** Exercise directions **
When the word "above" shows up in a line of the data below, copy that whole line.

Saved entries
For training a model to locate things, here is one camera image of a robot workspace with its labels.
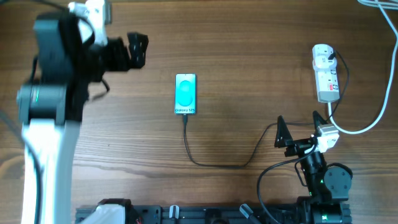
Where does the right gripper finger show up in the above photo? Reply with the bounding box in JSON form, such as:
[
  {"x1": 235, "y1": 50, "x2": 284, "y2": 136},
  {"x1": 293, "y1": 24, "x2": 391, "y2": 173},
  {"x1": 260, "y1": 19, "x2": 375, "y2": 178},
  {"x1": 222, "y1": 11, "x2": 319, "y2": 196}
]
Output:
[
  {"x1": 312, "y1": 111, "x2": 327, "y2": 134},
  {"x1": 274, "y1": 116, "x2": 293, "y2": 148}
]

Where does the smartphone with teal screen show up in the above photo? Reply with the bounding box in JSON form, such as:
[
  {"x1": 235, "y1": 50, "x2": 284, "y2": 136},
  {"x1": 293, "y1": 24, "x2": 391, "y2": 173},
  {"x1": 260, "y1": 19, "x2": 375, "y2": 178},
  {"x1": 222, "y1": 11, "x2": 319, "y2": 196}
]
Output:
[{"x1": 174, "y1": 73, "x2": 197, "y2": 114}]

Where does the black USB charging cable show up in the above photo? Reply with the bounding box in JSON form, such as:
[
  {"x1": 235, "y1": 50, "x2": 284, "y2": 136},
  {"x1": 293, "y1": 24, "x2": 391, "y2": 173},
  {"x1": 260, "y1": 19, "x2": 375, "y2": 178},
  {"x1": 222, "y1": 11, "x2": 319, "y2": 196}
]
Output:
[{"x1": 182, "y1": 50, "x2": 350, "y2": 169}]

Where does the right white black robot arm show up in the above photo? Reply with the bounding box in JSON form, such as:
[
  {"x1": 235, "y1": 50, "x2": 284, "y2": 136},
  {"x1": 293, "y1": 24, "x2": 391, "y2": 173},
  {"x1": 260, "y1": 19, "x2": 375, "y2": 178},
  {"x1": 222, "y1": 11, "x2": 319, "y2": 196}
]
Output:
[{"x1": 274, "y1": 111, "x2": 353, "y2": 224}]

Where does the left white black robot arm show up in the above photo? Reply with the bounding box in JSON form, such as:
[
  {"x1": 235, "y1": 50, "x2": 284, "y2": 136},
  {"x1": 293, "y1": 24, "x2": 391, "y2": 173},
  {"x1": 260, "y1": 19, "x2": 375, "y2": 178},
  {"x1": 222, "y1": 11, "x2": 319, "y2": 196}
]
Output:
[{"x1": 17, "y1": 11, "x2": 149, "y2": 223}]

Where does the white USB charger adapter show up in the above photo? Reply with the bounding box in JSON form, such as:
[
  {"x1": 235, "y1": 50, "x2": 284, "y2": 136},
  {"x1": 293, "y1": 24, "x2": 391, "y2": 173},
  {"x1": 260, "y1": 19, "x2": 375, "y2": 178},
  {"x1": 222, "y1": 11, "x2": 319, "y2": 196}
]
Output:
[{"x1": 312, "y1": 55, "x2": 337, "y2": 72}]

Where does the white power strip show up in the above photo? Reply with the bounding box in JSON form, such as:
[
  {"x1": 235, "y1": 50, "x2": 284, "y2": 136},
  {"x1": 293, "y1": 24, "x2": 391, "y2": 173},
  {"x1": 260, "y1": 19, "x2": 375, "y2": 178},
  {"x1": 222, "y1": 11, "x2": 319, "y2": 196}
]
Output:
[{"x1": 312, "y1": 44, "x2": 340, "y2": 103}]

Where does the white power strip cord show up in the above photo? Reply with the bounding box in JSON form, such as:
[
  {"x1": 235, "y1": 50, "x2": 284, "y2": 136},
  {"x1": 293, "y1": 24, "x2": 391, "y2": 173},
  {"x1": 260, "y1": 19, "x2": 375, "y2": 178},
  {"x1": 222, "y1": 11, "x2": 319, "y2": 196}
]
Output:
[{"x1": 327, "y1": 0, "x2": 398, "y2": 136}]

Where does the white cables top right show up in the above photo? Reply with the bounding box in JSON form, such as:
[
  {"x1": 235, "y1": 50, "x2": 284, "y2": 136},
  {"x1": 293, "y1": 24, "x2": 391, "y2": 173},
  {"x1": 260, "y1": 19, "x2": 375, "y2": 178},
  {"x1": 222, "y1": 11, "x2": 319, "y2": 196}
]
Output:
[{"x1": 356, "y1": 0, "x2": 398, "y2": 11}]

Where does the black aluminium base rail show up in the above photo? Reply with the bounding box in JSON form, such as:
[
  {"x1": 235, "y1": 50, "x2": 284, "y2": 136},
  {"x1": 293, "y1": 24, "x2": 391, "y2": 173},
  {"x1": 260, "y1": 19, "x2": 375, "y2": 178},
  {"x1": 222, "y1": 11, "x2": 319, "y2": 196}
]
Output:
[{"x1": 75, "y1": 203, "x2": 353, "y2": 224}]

...

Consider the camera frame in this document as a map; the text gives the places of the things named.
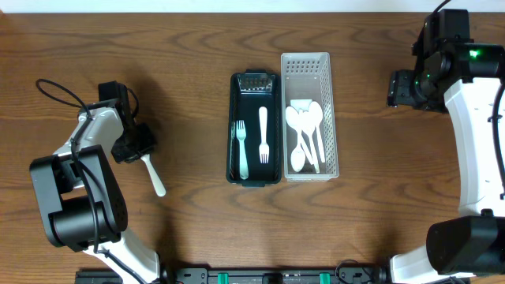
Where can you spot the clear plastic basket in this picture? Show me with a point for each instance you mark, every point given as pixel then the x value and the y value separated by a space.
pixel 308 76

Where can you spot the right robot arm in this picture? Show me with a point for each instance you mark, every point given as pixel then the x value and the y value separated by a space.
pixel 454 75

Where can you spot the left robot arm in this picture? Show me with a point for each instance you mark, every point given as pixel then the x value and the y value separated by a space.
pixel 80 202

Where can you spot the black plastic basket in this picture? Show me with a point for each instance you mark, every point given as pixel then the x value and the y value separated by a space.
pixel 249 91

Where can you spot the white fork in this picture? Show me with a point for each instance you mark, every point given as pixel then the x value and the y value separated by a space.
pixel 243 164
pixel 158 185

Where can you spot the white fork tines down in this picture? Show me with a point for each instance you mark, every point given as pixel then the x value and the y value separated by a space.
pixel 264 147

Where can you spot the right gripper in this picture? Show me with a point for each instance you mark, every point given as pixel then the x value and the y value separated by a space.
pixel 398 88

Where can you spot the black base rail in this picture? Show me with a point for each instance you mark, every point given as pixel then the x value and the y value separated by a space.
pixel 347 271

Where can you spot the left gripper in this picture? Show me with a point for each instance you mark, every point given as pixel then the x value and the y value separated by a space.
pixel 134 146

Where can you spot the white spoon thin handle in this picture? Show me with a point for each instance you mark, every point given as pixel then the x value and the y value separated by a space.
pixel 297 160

** Result of this exercise **
Where does the right gripper finger show up in the above photo? Reply with the bounding box in JSON form, such as:
Where does the smartphone with teal screen show up in the above photo? Reply with the bounding box in JSON form, such as:
Where does the black USB charging cable show up in the above photo? Reply with the bounding box in JSON form, such as:
Where does the right white black robot arm show up in the above photo? Reply with the bounding box in JSON form, such as:
Where does the left white black robot arm show up in the above photo? Reply with the bounding box in JSON form, such as:
Where does the white USB charger adapter show up in the above photo? Reply with the bounding box in JSON form, such as:
Where does the white power strip show up in the above photo? Reply with the bounding box in JSON form, such as:
Where does the white power strip cord show up in the above photo? Reply with the bounding box in JSON form, such as:
Where does the white cables top right show up in the above photo? Reply with the bounding box in JSON form, such as:
Where does the black aluminium base rail show up in the above photo? Reply with the bounding box in JSON form, such as:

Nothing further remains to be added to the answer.